## Task objective
From the first line to the last, repeat the data exactly but leave out the pictures.

## Data block
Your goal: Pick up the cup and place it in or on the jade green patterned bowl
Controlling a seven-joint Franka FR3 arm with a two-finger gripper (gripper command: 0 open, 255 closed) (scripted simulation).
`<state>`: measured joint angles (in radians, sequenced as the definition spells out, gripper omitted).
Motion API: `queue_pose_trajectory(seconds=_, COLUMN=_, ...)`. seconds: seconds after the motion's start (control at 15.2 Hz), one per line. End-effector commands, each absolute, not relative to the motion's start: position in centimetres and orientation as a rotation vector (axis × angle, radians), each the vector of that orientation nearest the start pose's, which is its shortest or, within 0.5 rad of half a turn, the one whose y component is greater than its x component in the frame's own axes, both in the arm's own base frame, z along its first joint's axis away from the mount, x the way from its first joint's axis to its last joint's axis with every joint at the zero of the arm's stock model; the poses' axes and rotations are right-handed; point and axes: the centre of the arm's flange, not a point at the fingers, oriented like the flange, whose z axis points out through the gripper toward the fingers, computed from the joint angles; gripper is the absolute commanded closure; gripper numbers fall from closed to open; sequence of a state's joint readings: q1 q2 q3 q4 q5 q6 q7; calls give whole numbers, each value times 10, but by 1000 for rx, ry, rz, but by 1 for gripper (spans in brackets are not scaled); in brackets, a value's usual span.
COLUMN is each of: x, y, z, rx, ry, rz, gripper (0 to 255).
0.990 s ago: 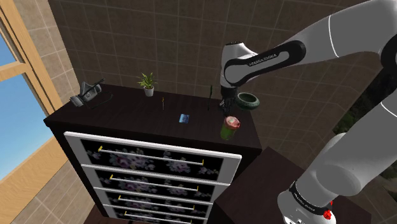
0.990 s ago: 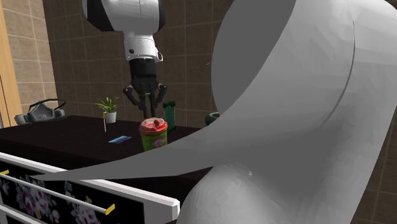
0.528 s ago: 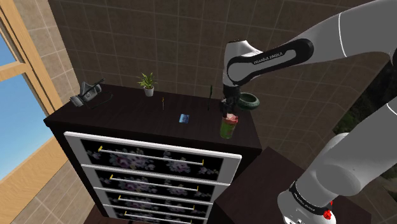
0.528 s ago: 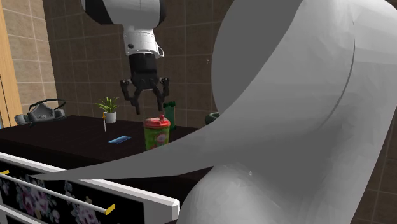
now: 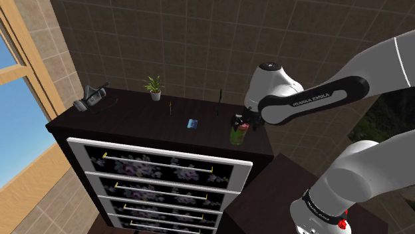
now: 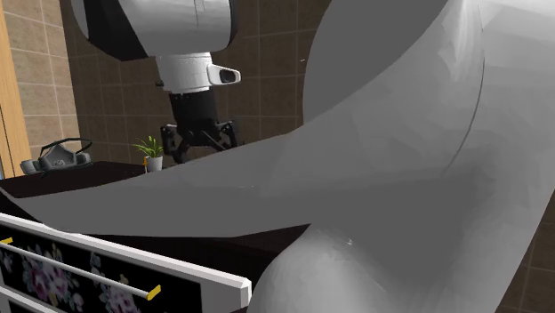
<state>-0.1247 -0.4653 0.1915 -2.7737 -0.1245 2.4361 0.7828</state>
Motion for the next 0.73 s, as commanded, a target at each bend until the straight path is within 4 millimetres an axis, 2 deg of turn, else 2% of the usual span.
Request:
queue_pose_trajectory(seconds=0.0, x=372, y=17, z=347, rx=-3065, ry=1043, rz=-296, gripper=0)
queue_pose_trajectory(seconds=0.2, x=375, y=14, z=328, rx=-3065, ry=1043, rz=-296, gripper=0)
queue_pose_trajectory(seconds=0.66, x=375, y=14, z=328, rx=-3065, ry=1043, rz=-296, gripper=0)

## Output
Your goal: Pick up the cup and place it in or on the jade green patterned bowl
Controlling a seven-joint Franka FR3 arm with a two-finger gripper (gripper command: 0 open, 255 closed) (scripted simulation).
`<state>`: measured joint angles (in radians, sequenced as the definition spells out, gripper omitted).
Motion API: `queue_pose_trajectory(seconds=_, COLUMN=_, ...)`. seconds: seconds after the motion's start (control at 15.2 Hz), one per line. End-effector commands, each absolute, not relative to the motion's start: position in centimetres and orientation as a rotation vector (axis × angle, radians), each the vector of that orientation nearest the start pose's, which is its shortest or, within 0.5 rad of half a turn, the one whose y component is greater than its x component in the frame's own axes, both in the arm's own base frame, z along its first joint's axis away from the mount, x the way from its first joint's axis to its last joint's axis with every joint at the zero of the arm's stock model; the poses' axes and rotations are right-handed; point and axes: the centre of the arm's flange, not a point at the fingers, oriented like the flange, whose z axis points out through the gripper toward the fingers, computed from the joint angles; gripper is the absolute commanded closure; gripper numbers fall from closed to open; sequence of a state's joint readings: q1 q2 q3 q4 q5 q6 q7; calls give whole numbers, each value times 10, but by 1000 for rx, ry, rz, but by 1 for gripper (spans in brackets are not scaled); in brackets, a value's usual span.
COLUMN is each of: x, y, z, rx, ry, rz, gripper (0 to 255).
0.990 s ago: 
0.990 s ago: 
0.528 s ago: 
0.528 s ago: 
now: 
now: 
<state>-0.1247 -0.4653 0.1915 -2.7737 -0.1245 2.4361 0.7828</state>
Motion for the next 0.73 s, as commanded, a target at each bend until the straight path is within 4 millimetres an axis, 2 deg of turn, else 2% of the usual span.
Request:
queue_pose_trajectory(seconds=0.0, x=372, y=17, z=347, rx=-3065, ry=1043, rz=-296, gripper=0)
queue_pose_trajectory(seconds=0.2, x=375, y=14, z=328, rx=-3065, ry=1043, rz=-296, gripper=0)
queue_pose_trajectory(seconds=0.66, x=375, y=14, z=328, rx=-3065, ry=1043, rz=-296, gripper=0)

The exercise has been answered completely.